### DATA
= = =

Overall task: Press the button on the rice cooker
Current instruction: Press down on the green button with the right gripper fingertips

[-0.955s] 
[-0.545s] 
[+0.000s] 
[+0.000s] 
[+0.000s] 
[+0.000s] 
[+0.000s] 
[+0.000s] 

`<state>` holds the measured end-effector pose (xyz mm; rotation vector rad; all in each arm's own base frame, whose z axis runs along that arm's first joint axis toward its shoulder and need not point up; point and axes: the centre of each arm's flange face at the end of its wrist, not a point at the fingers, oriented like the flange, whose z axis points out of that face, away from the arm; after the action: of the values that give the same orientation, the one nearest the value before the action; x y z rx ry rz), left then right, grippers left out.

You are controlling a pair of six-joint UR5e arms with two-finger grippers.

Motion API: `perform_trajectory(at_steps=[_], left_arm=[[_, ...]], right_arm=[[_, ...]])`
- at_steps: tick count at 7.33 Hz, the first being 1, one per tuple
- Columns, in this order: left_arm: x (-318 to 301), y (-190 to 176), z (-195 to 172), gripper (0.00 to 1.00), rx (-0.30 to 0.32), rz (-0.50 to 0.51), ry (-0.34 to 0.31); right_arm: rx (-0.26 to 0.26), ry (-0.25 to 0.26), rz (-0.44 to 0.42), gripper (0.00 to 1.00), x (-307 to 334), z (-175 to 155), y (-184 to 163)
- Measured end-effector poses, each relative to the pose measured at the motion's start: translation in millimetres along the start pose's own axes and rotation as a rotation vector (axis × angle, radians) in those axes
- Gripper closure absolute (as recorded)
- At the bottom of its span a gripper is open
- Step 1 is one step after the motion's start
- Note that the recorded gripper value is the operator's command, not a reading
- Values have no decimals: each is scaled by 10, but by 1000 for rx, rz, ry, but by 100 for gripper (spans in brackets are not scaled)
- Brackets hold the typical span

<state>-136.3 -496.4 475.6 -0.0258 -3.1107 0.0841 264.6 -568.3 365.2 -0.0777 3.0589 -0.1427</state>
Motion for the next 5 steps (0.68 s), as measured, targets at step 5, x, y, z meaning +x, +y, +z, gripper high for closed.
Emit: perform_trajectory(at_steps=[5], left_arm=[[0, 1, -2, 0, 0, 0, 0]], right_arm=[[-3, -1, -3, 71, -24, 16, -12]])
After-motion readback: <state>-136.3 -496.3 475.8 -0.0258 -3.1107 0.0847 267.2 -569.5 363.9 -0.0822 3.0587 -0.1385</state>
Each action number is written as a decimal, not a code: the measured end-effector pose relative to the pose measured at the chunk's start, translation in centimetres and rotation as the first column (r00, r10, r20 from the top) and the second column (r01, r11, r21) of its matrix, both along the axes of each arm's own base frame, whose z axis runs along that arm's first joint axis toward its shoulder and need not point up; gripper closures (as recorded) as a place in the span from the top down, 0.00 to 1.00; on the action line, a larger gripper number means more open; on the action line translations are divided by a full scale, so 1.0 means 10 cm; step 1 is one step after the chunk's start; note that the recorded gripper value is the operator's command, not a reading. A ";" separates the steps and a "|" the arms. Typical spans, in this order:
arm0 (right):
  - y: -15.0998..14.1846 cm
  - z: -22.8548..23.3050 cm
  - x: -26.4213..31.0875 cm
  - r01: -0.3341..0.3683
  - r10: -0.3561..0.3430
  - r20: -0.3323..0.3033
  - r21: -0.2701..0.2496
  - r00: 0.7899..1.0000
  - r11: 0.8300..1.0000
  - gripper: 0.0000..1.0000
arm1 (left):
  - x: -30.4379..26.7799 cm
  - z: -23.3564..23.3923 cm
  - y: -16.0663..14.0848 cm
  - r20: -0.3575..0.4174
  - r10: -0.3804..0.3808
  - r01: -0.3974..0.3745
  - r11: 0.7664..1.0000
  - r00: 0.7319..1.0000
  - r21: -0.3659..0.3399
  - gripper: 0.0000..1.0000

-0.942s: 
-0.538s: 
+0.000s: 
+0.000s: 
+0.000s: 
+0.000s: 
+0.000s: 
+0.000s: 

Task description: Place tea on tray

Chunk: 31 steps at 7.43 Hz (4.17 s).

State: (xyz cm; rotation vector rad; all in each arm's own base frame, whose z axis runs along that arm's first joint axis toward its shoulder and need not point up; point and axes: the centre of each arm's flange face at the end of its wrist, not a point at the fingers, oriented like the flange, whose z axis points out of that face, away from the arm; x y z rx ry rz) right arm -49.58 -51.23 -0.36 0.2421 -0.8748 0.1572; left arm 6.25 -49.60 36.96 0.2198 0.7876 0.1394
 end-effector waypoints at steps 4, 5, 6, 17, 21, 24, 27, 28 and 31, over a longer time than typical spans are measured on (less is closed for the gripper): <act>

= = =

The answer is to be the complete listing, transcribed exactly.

### RESPONSE TO THE EXERCISE
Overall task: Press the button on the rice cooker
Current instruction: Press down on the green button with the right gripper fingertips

[-0.955s] 
[-0.545s] 
[+0.000s] 
[+0.000s] 
[+0.000s] 
[+0.000s] 
[+0.000s] 
[+0.000s] 

`<state>` holds the measured end-effector pose (xyz mm; rotation vector rad; all in each arm's own base frame, whose z axis runs along that arm's first joint axis toward its shoulder and need not point up; point and axes: the centre of each arm's flange face at the end of its wrist, not a point at the fingers, oriented like the flange, whose z axis points out of that face, away from the arm; after the action: of the values that give the same orientation, the one nearest the value before the action; x y z rx ry rz), left then right, grippers left out.

You are controlling a pair of six-joint UR5e arms with two-finger grippers.

Motion API: `perform_trajectory(at_steps=[_], left_arm=[[_, ...]], right_arm=[[_, ...]])`
- at_steps: tick count at 7.33 Hz, the first being 1, one per tuple
- Columns, in this order: left_arm: x (-318 to 301), y (-190 to 176), z (-195 to 172), gripper (0.00 to 1.00), rx (-0.30 to 0.32), rz (-0.50 to 0.51), ry (-0.34 to 0.31); right_arm: rx (-0.26 to 0.26), ry (-0.25 to 0.26), rz (-0.44 to 0.42), gripper (0.00 to 1.00), x (-307 to 334), z (-175 to 155), y (-184 to 163)
- Measured end-effector poses, each relative to the pose measured at the motion's start: translation in millimetres along the start pose's own axes and rotation as a rotation vector (axis × angle, radians) in those axes
- Gripper closure absolute (as recorded)
- At the bottom of its span a gripper is open
- Step 1 is one step after the motion's start
- Note that the recorded gripper value is the operator's command, not a reading
- Values have no decimals: each is scaled by 10, but by 1000 for rx, rz, ry, but by 100 for gripper (spans in brackets are not scaled)
- Brackets hold the typical span

<state>-136.3 -496.4 475.6 -0.0258 -3.1107 0.0841 264.6 -568.3 365.2 -0.0777 3.0589 -0.1427</state>
Motion for the next 5 steps (0.68 s), as measured, targets at step 5, x, y, z meaning +x, +y, +z, gripper high for closed.
Emit: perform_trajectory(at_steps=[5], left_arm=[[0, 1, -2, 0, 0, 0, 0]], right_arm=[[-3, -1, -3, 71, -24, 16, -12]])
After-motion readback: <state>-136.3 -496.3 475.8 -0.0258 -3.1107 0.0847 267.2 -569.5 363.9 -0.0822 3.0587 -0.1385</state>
Each action number is written as a decimal, not a code: the measured end-effector pose relative to the pose measured at the chunk's start, translation in centimetres and rotation as the first column (r00, r10, r20 from the top) and the second column (r01, r11, r21) of its matrix, both along the axes of each arm's own base frame, whose z axis runs along that arm's first joint axis toward its shoulder and need not point up; gripper closures (as recorded) as a place in the span from the top down, 0.00 to 1.00; on the action line, a larger gripper number means more open; on the action line translations are divided by a full scale, so 1.0 means 10 cm; step 1 is one step after the chunk's start; note that the recorded gripper value is the operator's command, not a reading. A ";" separates the steps and a "|" the arms. Typical spans, in this order:
arm0 (right):
  - y: -15.0998..14.1846 cm
  - z: -22.8548..23.3050 cm
  - x: -26.4213..31.0875 cm
  - r01: -0.3341..0.3683
  - r10: -0.3561..0.3430
  - r20: -0.3323..0.3033
  - r21: -0.2701..0.2496
  - r00: 0.7899..1.0000
  - r11: 0.8300..1.0000
  - gripper: 0.0000..1.0000
arm1 (left):
  - x: -30.4379..26.7799 cm
  - z: -23.3564..23.3923 cm
  - y: -16.0663..14.0848 cm
  - r20: -0.3575..0.4174
  - r10: -0.3804..0.3808
  - r01: -0.3974..0.3745
  - r11: 0.7664..1.0000
  - r00: 0.7319..1.0000
  - r21: -0.3659..0.3399
  - gripper: 0.0000..1.0000

-0.942s: 
-0.538s: 
+0.000s: 
+0.000s: 
+0.000s: 
+0.000s: 
+0.000s: 
+0.000s: 

Task description: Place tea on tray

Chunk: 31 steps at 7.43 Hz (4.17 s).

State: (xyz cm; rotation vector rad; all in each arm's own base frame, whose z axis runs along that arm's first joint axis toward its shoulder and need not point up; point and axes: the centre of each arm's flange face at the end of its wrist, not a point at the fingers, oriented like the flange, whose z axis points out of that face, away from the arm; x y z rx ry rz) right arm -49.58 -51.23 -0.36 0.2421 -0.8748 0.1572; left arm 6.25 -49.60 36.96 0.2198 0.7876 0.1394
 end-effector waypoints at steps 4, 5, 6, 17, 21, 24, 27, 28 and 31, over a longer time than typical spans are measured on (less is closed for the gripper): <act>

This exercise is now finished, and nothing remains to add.